# Available data:
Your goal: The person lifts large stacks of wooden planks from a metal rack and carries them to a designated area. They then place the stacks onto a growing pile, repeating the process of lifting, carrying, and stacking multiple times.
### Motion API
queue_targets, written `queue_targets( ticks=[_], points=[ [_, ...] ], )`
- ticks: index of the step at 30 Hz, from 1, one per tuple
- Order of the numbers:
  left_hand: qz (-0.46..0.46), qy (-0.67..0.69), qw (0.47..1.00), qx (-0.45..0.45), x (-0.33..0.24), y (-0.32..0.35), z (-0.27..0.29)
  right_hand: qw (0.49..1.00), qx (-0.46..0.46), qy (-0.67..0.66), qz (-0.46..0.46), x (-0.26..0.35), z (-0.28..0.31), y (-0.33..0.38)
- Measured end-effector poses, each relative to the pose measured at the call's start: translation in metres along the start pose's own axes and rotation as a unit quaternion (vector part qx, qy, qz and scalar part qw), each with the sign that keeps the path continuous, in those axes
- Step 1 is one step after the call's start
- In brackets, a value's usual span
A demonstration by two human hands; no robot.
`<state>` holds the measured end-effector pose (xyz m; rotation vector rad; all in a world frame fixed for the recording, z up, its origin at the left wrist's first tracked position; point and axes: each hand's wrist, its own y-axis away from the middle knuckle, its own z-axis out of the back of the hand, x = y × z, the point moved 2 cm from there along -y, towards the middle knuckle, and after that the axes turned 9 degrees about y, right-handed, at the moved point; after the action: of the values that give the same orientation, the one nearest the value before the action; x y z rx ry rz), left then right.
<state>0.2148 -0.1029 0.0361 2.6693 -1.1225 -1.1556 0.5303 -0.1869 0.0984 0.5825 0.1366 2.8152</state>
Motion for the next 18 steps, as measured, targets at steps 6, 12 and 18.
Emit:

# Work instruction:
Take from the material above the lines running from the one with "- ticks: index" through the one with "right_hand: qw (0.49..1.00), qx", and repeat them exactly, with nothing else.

# Expected answer:
- ticks: index of the step at 30 Hz, from 1, one per tuple
- Order of the numbers:
  left_hand: qz (-0.46..0.46), qy (-0.67..0.69), qw (0.47..1.00), qx (-0.45..0.45), x (-0.33..0.24), y (-0.32..0.35), z (-0.27..0.29)
  right_hand: qw (0.49..1.00), qx (-0.46..0.46), qy (-0.67..0.66), qz (-0.46..0.46), x (-0.26..0.35), z (-0.28..0.31), y (-0.33..0.38)

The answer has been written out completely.